There’s a click sound just before a strange voice says in an ugly tone. “Found her. Yeah, she’s alive, but there’s something wrong with her.” The stranger pushes his boot on my back, and I whimper, afraid and in pain. “I think the bitch is retarded.”

Retarded.

Retarded.

Retarded.

I’ll take sticks and stones any day over these words. How hard is it to comprehend that cruel words do hurt and cut deep. They have the power to echo in your mind and stab your heart until all it’s left is a bleeding mess. They cut holes into your heart until you start believing them. Until you let them take control of you and they change you.

They change how you not only view others but how you look at the world too.

Then it was not enough for him to call me such an ugly and vile word, but the man went ahead and snatched my cap off my head before grabbing a fist full of my hair and pulling me up from the ground as if I weren’t human.

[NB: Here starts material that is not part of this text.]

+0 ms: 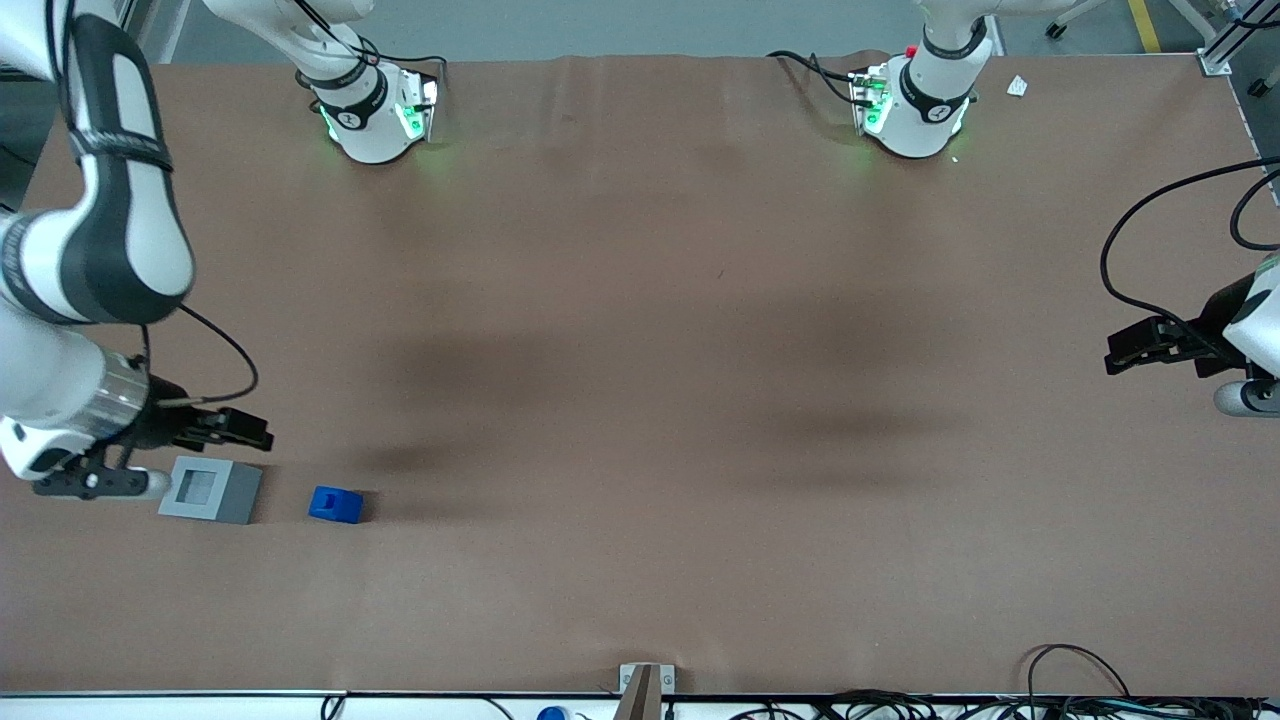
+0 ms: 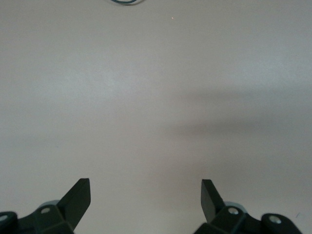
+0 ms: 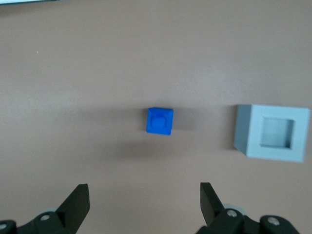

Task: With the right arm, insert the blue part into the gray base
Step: 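Lower the right gripper around the blue block and close it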

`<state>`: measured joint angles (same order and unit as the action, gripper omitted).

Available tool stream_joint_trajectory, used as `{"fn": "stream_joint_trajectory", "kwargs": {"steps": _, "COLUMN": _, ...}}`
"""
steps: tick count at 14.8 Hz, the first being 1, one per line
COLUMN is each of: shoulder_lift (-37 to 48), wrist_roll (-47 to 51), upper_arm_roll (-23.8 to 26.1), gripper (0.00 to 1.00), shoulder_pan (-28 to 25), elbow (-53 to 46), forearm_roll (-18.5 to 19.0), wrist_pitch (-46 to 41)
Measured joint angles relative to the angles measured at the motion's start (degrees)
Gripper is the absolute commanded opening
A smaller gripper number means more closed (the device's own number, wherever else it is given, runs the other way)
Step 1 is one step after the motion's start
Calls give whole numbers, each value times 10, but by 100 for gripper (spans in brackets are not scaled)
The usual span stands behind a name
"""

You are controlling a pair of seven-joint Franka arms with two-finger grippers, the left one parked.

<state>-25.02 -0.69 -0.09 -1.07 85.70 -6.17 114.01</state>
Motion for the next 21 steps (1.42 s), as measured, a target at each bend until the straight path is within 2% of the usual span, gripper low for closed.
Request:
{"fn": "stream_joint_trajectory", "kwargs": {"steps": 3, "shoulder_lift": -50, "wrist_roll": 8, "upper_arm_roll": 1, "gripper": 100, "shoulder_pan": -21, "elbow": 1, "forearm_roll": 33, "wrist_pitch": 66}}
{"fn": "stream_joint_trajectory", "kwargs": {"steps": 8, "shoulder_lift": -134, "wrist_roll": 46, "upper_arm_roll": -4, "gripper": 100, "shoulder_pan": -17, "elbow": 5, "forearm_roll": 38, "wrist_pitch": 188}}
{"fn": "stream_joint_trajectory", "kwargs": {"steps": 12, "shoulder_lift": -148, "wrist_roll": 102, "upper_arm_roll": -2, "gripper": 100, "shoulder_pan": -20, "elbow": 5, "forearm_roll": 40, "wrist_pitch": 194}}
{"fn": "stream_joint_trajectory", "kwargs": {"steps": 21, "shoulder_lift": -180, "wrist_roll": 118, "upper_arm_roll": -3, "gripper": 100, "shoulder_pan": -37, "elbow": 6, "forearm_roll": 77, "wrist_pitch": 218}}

As if it doesn’t chip away a part of my soul when someone looks down at me for the way my mind is wired.

He hurts me just like my father used to.

I try to pry his harsh hands off me, but my attempt is useless. He’s much stronger than I am. “Please. Let go of me. Please.” But the man does not release me. Instead, he pulls harder on my hair, and that’s what triggers my demons.

I lose myself to the painful memories, and I go under.

All I see is black.

I escaped to my safe place, back to the pages of my storybooks, away from everything scary.

Away from cruel men with black hearts.